• Номер запису / Number of record: 36-20-02
  • Автор(-ка) / Author: Yulia
  • Дата запису / Date of record: March 2, 2022
  • Регіон / Region: Kharkiv region

On March 2, 2022, I packed my life into a backpack and decided that my daughters and I must leave Kharkiv. By pure magic we managed to get a lift to the train station where we were faced with a swarm of people.

There was panic. It was chaos. The station was packed with people, children, elderly people, dogs, all pushing and shoving each other. When the evacuation train arrived, all hell broke loose: students tried to get on first, sturdy men were elbowing aside women and children; so we didn’t manage to get on that train.
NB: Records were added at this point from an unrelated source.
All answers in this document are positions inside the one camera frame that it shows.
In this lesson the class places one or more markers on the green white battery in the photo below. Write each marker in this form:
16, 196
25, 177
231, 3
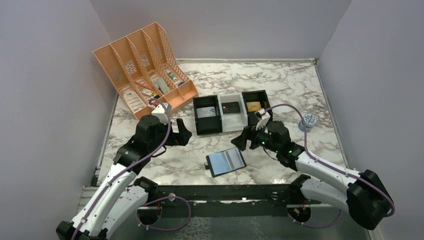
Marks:
172, 76

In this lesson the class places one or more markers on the small blue white jar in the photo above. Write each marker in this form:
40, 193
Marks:
308, 122

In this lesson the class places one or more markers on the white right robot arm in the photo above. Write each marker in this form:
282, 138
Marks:
360, 194

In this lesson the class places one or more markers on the black leather card holder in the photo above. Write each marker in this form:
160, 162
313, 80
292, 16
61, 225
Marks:
217, 165

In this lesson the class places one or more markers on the silver credit card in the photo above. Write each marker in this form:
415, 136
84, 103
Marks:
206, 112

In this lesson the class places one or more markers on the black right card bin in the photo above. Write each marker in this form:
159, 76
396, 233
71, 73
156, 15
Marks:
257, 95

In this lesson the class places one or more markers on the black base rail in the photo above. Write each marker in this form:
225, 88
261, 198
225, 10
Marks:
217, 201

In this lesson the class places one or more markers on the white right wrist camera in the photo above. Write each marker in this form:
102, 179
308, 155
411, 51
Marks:
263, 117

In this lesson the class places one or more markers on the black VIP credit card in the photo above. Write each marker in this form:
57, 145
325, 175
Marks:
231, 107

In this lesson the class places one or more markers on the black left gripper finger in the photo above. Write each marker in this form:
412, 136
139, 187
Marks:
180, 125
183, 137

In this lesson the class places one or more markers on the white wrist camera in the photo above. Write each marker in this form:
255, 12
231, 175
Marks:
162, 112
263, 117

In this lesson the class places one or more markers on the gold credit card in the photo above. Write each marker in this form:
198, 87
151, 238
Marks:
253, 106

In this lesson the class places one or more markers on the white patterned card stack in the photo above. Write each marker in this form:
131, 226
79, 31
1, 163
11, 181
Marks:
133, 100

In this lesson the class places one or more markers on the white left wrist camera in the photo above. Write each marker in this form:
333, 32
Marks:
162, 112

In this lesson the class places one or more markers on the white middle card bin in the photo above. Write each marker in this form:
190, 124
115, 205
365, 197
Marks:
234, 121

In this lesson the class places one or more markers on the black card bin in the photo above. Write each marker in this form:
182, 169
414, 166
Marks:
211, 125
257, 95

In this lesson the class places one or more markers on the grey flat eraser block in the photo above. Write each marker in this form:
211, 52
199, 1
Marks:
163, 85

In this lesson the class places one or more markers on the peach plastic file organizer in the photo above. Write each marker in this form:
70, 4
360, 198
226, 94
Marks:
143, 56

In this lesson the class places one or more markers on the red pen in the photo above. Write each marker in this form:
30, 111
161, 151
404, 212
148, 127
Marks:
143, 85

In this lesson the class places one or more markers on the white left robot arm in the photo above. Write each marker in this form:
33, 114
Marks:
122, 192

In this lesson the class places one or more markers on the black left card bin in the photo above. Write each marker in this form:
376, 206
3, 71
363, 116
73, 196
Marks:
211, 125

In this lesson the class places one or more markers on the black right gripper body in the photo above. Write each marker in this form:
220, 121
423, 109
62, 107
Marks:
261, 138
Before the next one arrived, people dressed in military camouflage and carrying guns managed to reinstate some sort of order and lined up women and children on the platform.

The train going from Bakhmut to Lviv arrived, but it was already full. Everybody ran for it, breaking the lines, cursing, and shoving their way through the crowd. As the train was departing there was a loud bang and the crowd ran back to the train station. I was petrified that I’d be separated from my children in the crowd…
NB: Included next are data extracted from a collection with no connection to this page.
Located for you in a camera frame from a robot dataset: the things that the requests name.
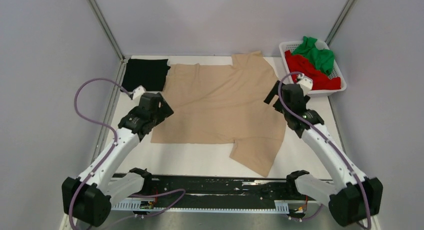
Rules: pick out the folded black t shirt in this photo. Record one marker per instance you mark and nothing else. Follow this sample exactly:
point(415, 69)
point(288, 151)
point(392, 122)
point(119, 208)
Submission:
point(150, 74)

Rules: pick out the green t shirt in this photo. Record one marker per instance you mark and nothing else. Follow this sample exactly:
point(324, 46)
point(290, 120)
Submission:
point(321, 59)

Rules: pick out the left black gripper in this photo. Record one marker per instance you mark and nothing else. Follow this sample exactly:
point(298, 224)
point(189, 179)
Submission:
point(164, 111)

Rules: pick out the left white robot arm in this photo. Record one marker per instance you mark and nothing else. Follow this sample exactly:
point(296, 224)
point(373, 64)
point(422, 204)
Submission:
point(91, 196)

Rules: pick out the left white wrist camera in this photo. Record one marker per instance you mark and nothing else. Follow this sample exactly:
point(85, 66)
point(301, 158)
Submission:
point(137, 93)

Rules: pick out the beige t shirt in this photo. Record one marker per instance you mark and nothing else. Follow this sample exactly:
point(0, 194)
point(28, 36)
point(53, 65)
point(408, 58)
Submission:
point(225, 104)

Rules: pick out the red t shirt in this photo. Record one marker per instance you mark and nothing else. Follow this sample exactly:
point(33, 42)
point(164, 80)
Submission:
point(298, 63)

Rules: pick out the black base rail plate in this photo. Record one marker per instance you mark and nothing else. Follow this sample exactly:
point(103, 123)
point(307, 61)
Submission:
point(227, 193)

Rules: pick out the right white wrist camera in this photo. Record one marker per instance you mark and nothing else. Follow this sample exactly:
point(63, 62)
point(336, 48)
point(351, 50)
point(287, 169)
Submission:
point(305, 83)

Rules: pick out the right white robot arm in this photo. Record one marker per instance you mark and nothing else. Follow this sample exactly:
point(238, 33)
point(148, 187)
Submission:
point(352, 196)

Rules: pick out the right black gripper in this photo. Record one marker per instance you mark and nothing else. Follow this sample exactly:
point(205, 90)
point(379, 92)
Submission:
point(274, 91)

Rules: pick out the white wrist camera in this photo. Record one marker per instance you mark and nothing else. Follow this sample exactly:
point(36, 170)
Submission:
point(305, 83)
point(137, 93)
When we’d already spent 8 hours at the train station, the curfew began, and the crowd thinned out. Suddenly we saw a train, a double decker Škoda intercity train, approaching from the direction of the station and we ran for it.

The door in the last car was open. Only women and children were allowed on. We made it, we got on the train! Both train decks, hallways, and steps were packed with people. The children fell asleep crammed into one seat, and I just sat on top of somebody’s suitcase.